The A307 road runs through SW London and NW Surrey. It is primary at the north-east end; the remainder is non-primary, generally superseded in the mid-twentieth century in two stages by newer alignments of the Portsmouth Road, the Kingston bypass and Esher bypass of the A3, which runs along a slightly oblique axis.
The road begins at the junction with the A205 South Circular Road beside Kew Green, where it is named Kew Road. It then runs towards Richmond upon Thames through the west of Kew. At the junction with the A316 in Richmond it becomes a non-primary A-road through the town centre then heads through Petersham where for fewer than 100 metres it kinks west and then travels south through Ham. A B-class road, the B353, leaves the A307 in Kew and runs around the town centre and up Richmond Hill and by-passing Richmond, before rejoining the A307 at Petersham.
It bisects the north of the town, before becoming the western half of the one-way system in Kingston upon Thames. Here it is briefly merged with the A308. It leads south to the northern end of the A240, for 200m travels west to the River Thames, and resuming south becomes at last the old version of the Portsmouth Road. It runs next to the River Thames, heading through Surbiton. It passes a junction with the A243, shortly before exiting the borough at Seething Wells there next to Long Ditton.
The road now follows an almost straight south-west course. It passes through Hinchley Wood, crossing the A309 at the Scilly Isles roundabout. It forms the High Street of Esher, crosses the A3 by way of a bridge north of Cobham, before terminating near a junction of the A3 in Cobham which is generally also known as Portsmouth Road.

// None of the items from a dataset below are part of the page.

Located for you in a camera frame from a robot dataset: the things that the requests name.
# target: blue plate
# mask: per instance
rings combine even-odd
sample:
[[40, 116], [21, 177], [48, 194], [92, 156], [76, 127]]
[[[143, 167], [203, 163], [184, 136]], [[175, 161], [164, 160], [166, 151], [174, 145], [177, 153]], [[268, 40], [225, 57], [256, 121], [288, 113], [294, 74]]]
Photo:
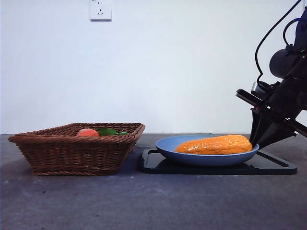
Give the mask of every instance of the blue plate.
[[157, 141], [156, 147], [164, 157], [170, 160], [196, 166], [228, 166], [240, 164], [251, 159], [259, 150], [259, 145], [257, 144], [252, 151], [227, 155], [198, 155], [174, 151], [183, 142], [216, 136], [218, 135], [202, 134], [164, 138]]

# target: black mechanical arm
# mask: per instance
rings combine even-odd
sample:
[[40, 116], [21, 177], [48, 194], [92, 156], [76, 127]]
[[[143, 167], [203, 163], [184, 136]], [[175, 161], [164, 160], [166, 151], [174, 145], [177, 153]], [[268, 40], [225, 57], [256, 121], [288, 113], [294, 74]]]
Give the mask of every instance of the black mechanical arm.
[[[295, 22], [298, 23], [292, 45], [288, 44], [285, 32]], [[260, 148], [296, 136], [295, 132], [307, 137], [307, 127], [295, 120], [302, 110], [307, 110], [307, 7], [300, 18], [285, 27], [283, 38], [285, 49], [276, 52], [270, 61], [271, 73], [283, 80], [271, 85], [260, 81], [262, 72], [259, 68], [261, 74], [251, 93], [243, 89], [236, 92], [239, 98], [254, 106], [251, 108], [253, 123], [249, 140], [253, 146], [258, 143]]]

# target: red fruit
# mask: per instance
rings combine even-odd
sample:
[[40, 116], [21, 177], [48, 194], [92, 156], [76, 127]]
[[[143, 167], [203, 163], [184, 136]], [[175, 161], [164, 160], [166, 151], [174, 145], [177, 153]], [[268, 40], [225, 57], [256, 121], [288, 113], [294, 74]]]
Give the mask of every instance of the red fruit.
[[77, 133], [77, 137], [99, 137], [99, 133], [90, 128], [83, 128]]

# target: electrical outlet
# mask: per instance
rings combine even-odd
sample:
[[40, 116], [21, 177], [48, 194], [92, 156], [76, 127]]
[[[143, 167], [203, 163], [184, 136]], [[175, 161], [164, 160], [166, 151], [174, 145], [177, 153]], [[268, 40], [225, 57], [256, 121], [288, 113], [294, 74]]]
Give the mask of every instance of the electrical outlet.
[[111, 21], [111, 0], [89, 0], [91, 21]]

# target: green vegetable
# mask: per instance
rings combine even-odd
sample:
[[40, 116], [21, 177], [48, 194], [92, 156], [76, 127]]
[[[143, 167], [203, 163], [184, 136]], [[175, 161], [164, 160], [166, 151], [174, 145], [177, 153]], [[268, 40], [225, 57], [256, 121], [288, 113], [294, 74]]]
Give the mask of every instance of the green vegetable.
[[129, 134], [127, 132], [118, 132], [116, 129], [106, 128], [106, 127], [99, 128], [96, 131], [99, 133], [99, 136], [111, 136], [111, 135], [122, 136]]

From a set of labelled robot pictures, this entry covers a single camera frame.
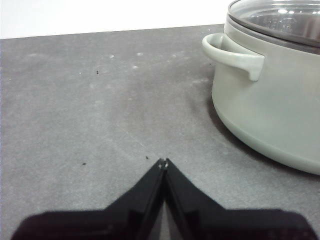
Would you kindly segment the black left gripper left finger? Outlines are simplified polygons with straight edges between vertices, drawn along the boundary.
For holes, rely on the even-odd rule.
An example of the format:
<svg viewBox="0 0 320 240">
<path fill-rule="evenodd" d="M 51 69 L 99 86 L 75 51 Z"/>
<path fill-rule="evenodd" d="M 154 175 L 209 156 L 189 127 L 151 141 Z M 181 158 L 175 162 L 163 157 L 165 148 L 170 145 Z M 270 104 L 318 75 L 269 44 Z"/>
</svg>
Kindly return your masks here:
<svg viewBox="0 0 320 240">
<path fill-rule="evenodd" d="M 127 192 L 105 209 L 47 211 L 25 218 L 13 240 L 145 240 L 164 198 L 167 162 L 159 159 Z"/>
</svg>

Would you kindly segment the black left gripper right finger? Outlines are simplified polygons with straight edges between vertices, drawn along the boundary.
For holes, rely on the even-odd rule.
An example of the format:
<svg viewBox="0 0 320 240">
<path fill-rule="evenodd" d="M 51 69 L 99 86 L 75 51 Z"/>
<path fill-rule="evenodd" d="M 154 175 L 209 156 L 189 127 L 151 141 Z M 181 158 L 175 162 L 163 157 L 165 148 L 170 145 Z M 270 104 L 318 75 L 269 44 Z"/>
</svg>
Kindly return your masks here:
<svg viewBox="0 0 320 240">
<path fill-rule="evenodd" d="M 226 209 L 164 161 L 166 203 L 185 240 L 312 240 L 306 218 L 282 209 Z"/>
</svg>

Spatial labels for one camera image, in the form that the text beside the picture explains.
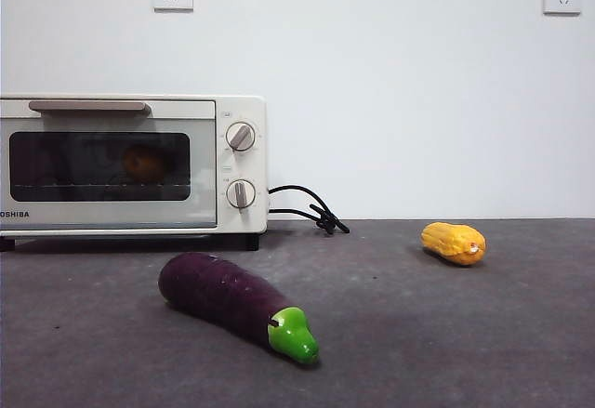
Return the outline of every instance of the eggplant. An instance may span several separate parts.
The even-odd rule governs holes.
[[[226,327],[297,362],[318,360],[303,310],[261,278],[225,259],[182,253],[159,274],[161,295],[176,309]]]

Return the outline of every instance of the gray floor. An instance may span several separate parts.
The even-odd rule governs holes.
[[[425,221],[325,236],[274,222],[257,252],[200,241],[34,241],[2,254],[2,406],[587,407],[595,401],[595,220],[473,221],[483,263],[424,253]],[[304,369],[169,309],[181,251],[262,274],[306,310]]]

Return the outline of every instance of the black cable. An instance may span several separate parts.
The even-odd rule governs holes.
[[[312,219],[314,222],[318,222],[320,220],[316,216],[309,215],[305,211],[294,210],[293,208],[273,208],[272,210],[269,210],[269,213],[291,213],[293,215],[307,217],[308,219]]]
[[[306,187],[302,187],[300,185],[283,185],[282,187],[277,187],[277,188],[273,188],[272,190],[269,190],[269,194],[273,194],[274,192],[285,191],[285,190],[304,191],[305,193],[309,194],[314,199],[316,199],[316,202],[318,202],[320,205],[322,205],[326,211],[328,211],[328,212],[331,211],[328,209],[328,206],[326,206],[326,204],[323,202],[323,200],[320,197],[318,197],[318,194],[316,194],[314,191],[308,190]]]
[[[283,185],[282,187],[277,187],[269,190],[269,194],[285,190],[303,191],[311,197],[313,197],[316,200],[316,202],[322,206],[322,208],[314,204],[311,204],[310,208],[314,210],[316,213],[318,213],[320,217],[316,217],[314,215],[308,214],[300,210],[295,210],[293,208],[273,208],[269,210],[269,213],[291,213],[294,215],[307,217],[308,219],[315,221],[316,226],[325,230],[328,234],[333,234],[335,232],[335,227],[338,227],[344,233],[350,232],[350,229],[331,212],[331,210],[324,203],[324,201],[320,197],[318,197],[318,195],[314,191],[309,190],[306,187],[302,187],[300,185]]]

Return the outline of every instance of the control knob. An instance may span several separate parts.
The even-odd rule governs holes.
[[[254,128],[248,123],[234,123],[228,128],[225,138],[234,151],[247,151],[254,145]]]
[[[256,190],[247,180],[235,180],[227,189],[227,200],[236,208],[242,209],[254,202]]]

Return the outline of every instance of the toaster oven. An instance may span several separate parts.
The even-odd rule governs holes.
[[[265,103],[223,96],[3,96],[0,237],[267,228]]]

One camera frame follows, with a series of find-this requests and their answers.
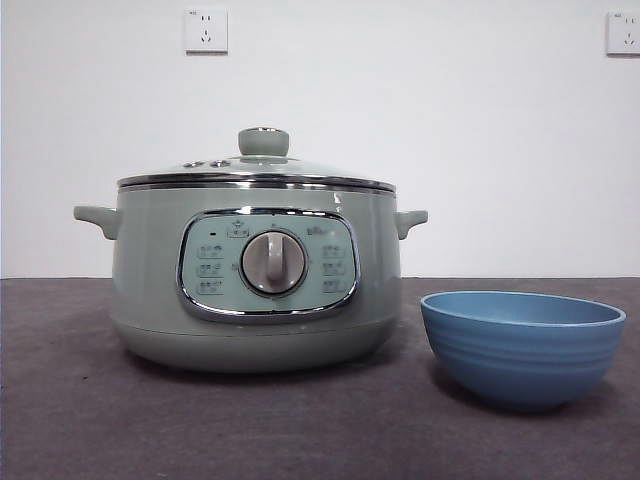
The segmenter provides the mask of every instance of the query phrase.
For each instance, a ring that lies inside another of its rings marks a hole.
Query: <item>bowl rim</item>
[[[562,300],[570,300],[570,301],[573,301],[573,302],[588,303],[590,305],[598,305],[600,307],[604,307],[604,308],[607,308],[609,310],[614,311],[615,313],[618,314],[618,316],[616,318],[612,318],[611,320],[603,320],[603,321],[600,321],[600,322],[583,322],[583,323],[515,322],[515,321],[511,321],[511,320],[497,321],[497,320],[493,320],[491,318],[484,318],[484,317],[480,317],[480,316],[476,316],[476,315],[466,315],[466,314],[462,314],[461,312],[454,312],[454,311],[450,311],[450,310],[445,310],[443,308],[437,308],[437,307],[434,307],[434,306],[429,305],[429,304],[426,303],[428,300],[430,300],[430,299],[432,299],[434,297],[440,297],[440,296],[444,296],[444,295],[456,295],[456,294],[461,294],[461,293],[474,293],[474,294],[475,293],[488,293],[488,294],[506,294],[506,295],[532,296],[532,297],[559,298],[559,299],[562,299]],[[516,326],[523,326],[523,327],[548,327],[548,328],[566,328],[566,327],[575,328],[575,327],[580,327],[580,328],[589,328],[589,327],[598,327],[598,326],[602,326],[602,325],[612,325],[612,324],[615,324],[615,323],[624,322],[625,319],[627,318],[627,314],[623,310],[620,310],[619,308],[614,307],[612,305],[608,305],[606,303],[594,302],[592,300],[585,300],[583,298],[567,297],[567,296],[564,296],[564,295],[550,295],[550,294],[546,294],[546,293],[514,292],[514,291],[504,291],[504,290],[451,290],[451,291],[446,291],[446,292],[430,293],[429,295],[425,295],[424,297],[422,297],[420,299],[420,305],[423,308],[426,308],[428,310],[432,310],[434,312],[441,313],[443,315],[449,315],[449,316],[458,317],[458,318],[465,318],[465,319],[474,320],[474,321],[478,321],[478,322],[491,323],[493,325],[516,325]]]

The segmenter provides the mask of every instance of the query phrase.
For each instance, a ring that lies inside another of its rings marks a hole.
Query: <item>ceramic bowl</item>
[[[603,377],[626,315],[602,303],[520,292],[459,291],[421,301],[445,370],[494,406],[554,408]]]

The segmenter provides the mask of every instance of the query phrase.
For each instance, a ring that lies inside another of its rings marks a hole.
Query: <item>lid knob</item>
[[[286,157],[289,134],[277,128],[247,128],[238,133],[238,146],[242,155]]]

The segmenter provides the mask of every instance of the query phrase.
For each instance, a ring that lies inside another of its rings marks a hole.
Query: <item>pot base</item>
[[[179,335],[114,322],[127,349],[148,360],[221,373],[300,370],[338,363],[382,345],[394,319],[327,332],[288,335]]]

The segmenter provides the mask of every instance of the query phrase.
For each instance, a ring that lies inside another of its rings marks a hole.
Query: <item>gray table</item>
[[[629,320],[585,398],[502,413],[456,386],[425,341],[418,299],[451,289],[556,293]],[[2,282],[3,478],[640,478],[640,279],[406,279],[378,352],[278,375],[174,371],[128,354],[110,281]]]

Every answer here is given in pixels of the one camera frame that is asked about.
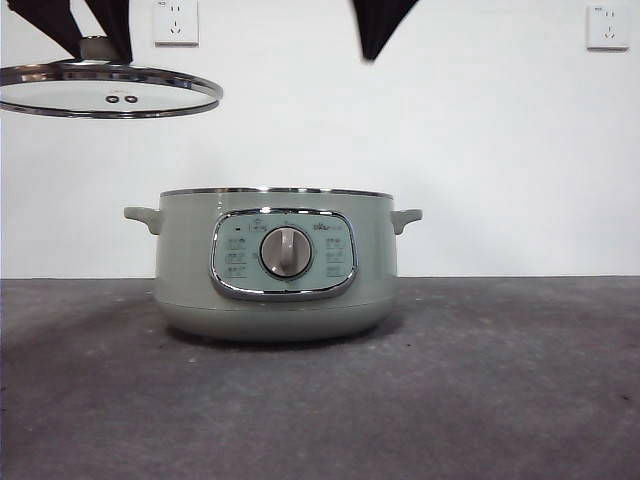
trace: cooker handle
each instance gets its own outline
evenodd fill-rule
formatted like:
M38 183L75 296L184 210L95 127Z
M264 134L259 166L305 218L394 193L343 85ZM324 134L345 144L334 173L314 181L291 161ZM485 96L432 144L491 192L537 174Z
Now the cooker handle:
M396 235L400 235L408 223L417 222L418 220L422 220L422 210L418 208L391 212L391 223L393 224L393 232Z
M126 207L124 209L124 218L145 223L149 227L149 232L154 235L160 235L160 226L162 225L160 210L145 207Z

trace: silver knob
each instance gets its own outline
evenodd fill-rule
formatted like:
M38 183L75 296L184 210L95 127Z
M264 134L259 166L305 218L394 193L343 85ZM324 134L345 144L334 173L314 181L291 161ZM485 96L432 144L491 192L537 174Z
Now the silver knob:
M309 265L311 243L298 229L276 228L262 241L260 256L272 274L284 278L295 277Z

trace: icon
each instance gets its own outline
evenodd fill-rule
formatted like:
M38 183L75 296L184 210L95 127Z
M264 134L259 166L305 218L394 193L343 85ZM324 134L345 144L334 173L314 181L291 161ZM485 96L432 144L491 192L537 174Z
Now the icon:
M225 255L226 264L247 263L244 259L244 252L227 253Z
M249 231L252 232L266 232L267 224L261 218L256 218L249 224Z
M344 275L344 267L342 265L329 265L327 267L327 277L342 277Z
M327 248L344 248L344 240L342 238L325 239Z
M247 276L247 267L244 265L238 265L235 267L227 267L225 269L227 278L246 278Z
M229 250L244 250L247 248L247 241L242 237L229 238L227 239L227 248Z
M330 250L327 252L327 263L344 263L344 250Z

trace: metal rim
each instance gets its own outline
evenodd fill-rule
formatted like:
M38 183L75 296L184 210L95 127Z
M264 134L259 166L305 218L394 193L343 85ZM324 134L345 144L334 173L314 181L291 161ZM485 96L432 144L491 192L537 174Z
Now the metal rim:
M161 197L173 195L191 195L196 193L329 193L332 195L360 195L366 197L380 197L393 200L388 193L368 192L365 190L343 190L337 188L295 188L295 187L222 187L222 188L188 188L168 190L160 194Z
M20 65L0 69L0 85L20 85L35 82L55 81L110 81L147 83L173 88L193 90L208 95L210 102L193 107L156 109L140 111L120 110L71 110L49 107L21 105L0 100L0 108L12 112L47 115L53 117L72 118L163 118L181 115L192 115L206 112L217 107L223 96L222 87L206 80L186 73L161 70L129 64L119 64L100 61L64 60L36 65Z

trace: wall socket
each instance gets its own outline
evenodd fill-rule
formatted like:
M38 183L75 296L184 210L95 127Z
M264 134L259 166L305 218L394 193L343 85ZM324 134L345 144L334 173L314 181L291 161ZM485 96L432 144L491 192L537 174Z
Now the wall socket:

The A307 follows the old route of the Portsmouth Road, particularly the section south of the junction with the A308. Since two major projects of the 1930s and 1960s respectively the Portsmouth Road, the A3 of today, has been diverted away from towns/villages instead through buffer land or more from urban centres and is a tripled or dualled in each direction. Robert Clive diverted it slightly believing it ran too close to his house at Claremont, the landscape garden of which remains and which it still borders. A watchman's box that also served as a village lock-up, dating from 1787, is next to the Fox & Duck in Petersham. Responsibility for the north section, Kew Road and Richmond Road, passed from the crown to the Commissioner of Works under the Crown Lands Act 1851.
The A307 was closed during 1979 and 1980 for a total of almost 18 months by the repeated collapse of a sewer and fresh water culvert in the road's narrowest section which is in Petersham, an ordeal referred to as the Petersham Hole. The route has sometimes been used from a few hundred metres south of the Richmond Gate of Richmond Park to Kingston as part of the London-Surrey cycle classic events routes, depending on the availability of Park Road, Kingston which avoids the hairpin and sharper descent at Richmond Gate.